Required work
All the lines below need retyping exactly, apart from the images.

Available data
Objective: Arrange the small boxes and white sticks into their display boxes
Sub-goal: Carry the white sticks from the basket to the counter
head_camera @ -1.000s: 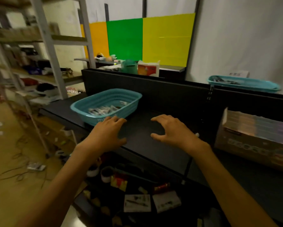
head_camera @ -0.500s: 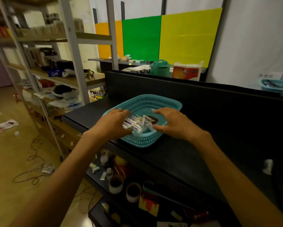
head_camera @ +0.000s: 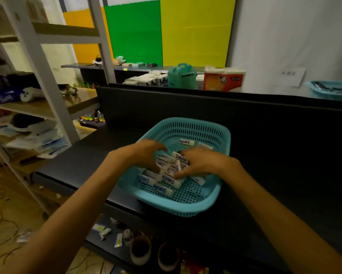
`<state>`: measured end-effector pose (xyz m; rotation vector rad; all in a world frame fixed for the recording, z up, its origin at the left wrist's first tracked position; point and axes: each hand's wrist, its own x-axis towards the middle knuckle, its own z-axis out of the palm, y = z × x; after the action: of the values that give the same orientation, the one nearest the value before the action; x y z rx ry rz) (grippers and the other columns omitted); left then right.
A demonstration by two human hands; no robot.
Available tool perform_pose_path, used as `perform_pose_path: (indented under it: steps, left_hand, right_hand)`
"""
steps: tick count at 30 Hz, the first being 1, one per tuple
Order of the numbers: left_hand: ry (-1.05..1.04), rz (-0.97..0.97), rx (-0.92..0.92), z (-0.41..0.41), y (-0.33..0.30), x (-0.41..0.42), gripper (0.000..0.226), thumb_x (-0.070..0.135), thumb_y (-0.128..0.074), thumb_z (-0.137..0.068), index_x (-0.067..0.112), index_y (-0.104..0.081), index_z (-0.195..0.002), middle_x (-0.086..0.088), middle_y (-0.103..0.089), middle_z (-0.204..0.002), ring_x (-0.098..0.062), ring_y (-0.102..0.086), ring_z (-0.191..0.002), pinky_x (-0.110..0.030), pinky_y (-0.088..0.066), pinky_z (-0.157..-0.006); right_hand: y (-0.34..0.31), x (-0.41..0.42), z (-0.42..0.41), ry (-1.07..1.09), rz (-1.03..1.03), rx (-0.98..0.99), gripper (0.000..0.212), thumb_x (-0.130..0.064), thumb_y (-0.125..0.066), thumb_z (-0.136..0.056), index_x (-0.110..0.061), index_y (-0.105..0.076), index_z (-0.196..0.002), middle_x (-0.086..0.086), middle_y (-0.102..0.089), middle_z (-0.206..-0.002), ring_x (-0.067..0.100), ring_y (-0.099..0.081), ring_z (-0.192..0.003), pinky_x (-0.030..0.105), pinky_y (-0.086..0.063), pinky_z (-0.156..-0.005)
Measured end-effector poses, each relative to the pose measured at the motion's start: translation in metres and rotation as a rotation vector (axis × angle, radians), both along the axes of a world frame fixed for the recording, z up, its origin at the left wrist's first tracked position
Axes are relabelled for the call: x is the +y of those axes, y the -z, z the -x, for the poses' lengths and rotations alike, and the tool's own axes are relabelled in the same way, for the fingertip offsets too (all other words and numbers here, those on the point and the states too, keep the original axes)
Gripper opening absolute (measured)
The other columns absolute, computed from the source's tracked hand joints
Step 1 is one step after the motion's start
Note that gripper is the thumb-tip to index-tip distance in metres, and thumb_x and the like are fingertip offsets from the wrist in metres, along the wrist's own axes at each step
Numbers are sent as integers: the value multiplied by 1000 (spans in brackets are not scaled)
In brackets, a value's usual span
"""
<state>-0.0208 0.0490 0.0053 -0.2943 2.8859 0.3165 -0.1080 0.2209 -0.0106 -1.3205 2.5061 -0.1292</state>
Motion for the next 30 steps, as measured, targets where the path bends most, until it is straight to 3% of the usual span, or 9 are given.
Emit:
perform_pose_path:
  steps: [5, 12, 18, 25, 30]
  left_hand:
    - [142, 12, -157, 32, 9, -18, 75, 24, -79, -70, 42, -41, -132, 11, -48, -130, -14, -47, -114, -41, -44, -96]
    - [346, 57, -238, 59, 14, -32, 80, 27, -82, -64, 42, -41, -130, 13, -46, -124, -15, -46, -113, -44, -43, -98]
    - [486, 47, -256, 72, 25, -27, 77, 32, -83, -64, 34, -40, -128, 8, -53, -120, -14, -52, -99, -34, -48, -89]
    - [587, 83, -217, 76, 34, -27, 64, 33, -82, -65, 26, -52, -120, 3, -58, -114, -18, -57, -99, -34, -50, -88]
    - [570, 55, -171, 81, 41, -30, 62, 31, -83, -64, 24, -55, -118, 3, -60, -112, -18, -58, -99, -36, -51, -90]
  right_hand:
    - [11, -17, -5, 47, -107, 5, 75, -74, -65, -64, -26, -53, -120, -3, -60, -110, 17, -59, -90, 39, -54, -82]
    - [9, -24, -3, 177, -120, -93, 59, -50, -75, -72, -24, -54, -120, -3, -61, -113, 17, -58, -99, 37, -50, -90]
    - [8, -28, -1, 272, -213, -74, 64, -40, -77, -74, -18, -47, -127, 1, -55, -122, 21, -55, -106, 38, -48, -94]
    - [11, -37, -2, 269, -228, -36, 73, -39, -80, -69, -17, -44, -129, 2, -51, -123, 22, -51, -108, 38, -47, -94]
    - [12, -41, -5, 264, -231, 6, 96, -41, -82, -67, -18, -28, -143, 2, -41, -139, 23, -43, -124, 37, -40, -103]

Task result
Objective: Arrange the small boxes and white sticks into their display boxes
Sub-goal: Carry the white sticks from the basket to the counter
head_camera @ -1.000s: 
head_camera @ -0.500s: 
head_camera @ +0.000s: 
`<state>`: measured end-effector pose (xyz m; rotation vector rad; all in a world frame fixed for the recording, z up, its origin at the left wrist's first tracked position; point and axes: each hand's wrist, its own x-axis towards the middle knuckle, its own z-axis out of the palm, y = z × x; after the action: of the values that give the same orientation, the one nearest the value before the action; x y z rx ry rz) (grippers and the other columns omitted); left then right.
A demonstration by two human hands; no robot.
Available tool perform_pose_path, used as `perform_pose_path: (indented under it: steps, left_hand, right_hand)`
"""
steps: tick count at 30 Hz, the first being 1, one per tuple
Order of the numbers: left_hand: ry (-1.05..1.04), rz (-0.97..0.97), rx (-0.92..0.92), z (-0.41..0.41), y (-0.33..0.30), x (-0.41..0.42), gripper (0.000..0.226), thumb_x (-0.070..0.135), thumb_y (-0.128..0.074), thumb_z (-0.137..0.068), index_x (-0.067..0.112), index_y (-0.104..0.081), index_z (-0.195..0.002), middle_x (-0.086..0.088), middle_y (-0.103..0.089), middle_z (-0.204..0.002), ring_x (-0.098..0.062), ring_y (-0.102..0.086), ring_z (-0.191..0.002), pinky_x (-0.110..0.030), pinky_y (-0.088..0.066), pinky_z (-0.157..-0.006); right_hand: y (-0.34..0.31), x (-0.41..0.42), z (-0.42..0.41), ry (-1.07..1.09), rz (-1.03..1.03), rx (-0.98..0.99), gripper (0.000..0.212), thumb_x (-0.130..0.064), thumb_y (-0.125..0.066), thumb_z (-0.136..0.056), index_x (-0.110..0.061), index_y (-0.105..0.076), index_z (-0.196..0.002), middle_x (-0.086..0.086), middle_y (-0.102..0.089), middle_z (-0.206..-0.002), ring_x (-0.067..0.100), ring_y (-0.099..0.081), ring_z (-0.192..0.003), pinky_x (-0.030..0.105), pinky_y (-0.086..0.063), pinky_z (-0.156..-0.005)
Measured end-effector poses, each relative to the pose measured at the motion's start: translation in metres and rotation as a rotation vector (axis × angle, radians), both along the axes of a world frame fixed for the recording, z up, its origin at the left wrist's first tracked position
Axes are relabelled for the call: x is the +y of those axes, y the -z, z the -x, for the poses' lengths and rotations alike, and the tool's own axes are relabelled in the same way, for the fingertip offsets too (all other words and numbers here, those on the point and the states too, keep the original axes)
Gripper opening absolute (measured)
The other columns absolute, computed from the source's tracked hand joints
Step 1 is one step after the motion's start
Note that gripper is the thumb-tip to index-tip distance in metres, and thumb_x and the like are fingertip offsets from the wrist in metres, along the wrist's own axes at each step
Numbers are sent as integers: the value multiplied by 1000 (spans in brackets are not scaled)
In brackets, a value's usual span
"""
<state>-0.0208 0.0490 0.0053 -0.2943 2.8859 0.3165 -0.1080 0.2209 -0.0106 -1.3205 2.5061 -0.1292</state>
Motion for the next 30 steps, as measured, targets where the path bends most, until it is straight to 3% of the usual span, or 9 are given.
Emit:
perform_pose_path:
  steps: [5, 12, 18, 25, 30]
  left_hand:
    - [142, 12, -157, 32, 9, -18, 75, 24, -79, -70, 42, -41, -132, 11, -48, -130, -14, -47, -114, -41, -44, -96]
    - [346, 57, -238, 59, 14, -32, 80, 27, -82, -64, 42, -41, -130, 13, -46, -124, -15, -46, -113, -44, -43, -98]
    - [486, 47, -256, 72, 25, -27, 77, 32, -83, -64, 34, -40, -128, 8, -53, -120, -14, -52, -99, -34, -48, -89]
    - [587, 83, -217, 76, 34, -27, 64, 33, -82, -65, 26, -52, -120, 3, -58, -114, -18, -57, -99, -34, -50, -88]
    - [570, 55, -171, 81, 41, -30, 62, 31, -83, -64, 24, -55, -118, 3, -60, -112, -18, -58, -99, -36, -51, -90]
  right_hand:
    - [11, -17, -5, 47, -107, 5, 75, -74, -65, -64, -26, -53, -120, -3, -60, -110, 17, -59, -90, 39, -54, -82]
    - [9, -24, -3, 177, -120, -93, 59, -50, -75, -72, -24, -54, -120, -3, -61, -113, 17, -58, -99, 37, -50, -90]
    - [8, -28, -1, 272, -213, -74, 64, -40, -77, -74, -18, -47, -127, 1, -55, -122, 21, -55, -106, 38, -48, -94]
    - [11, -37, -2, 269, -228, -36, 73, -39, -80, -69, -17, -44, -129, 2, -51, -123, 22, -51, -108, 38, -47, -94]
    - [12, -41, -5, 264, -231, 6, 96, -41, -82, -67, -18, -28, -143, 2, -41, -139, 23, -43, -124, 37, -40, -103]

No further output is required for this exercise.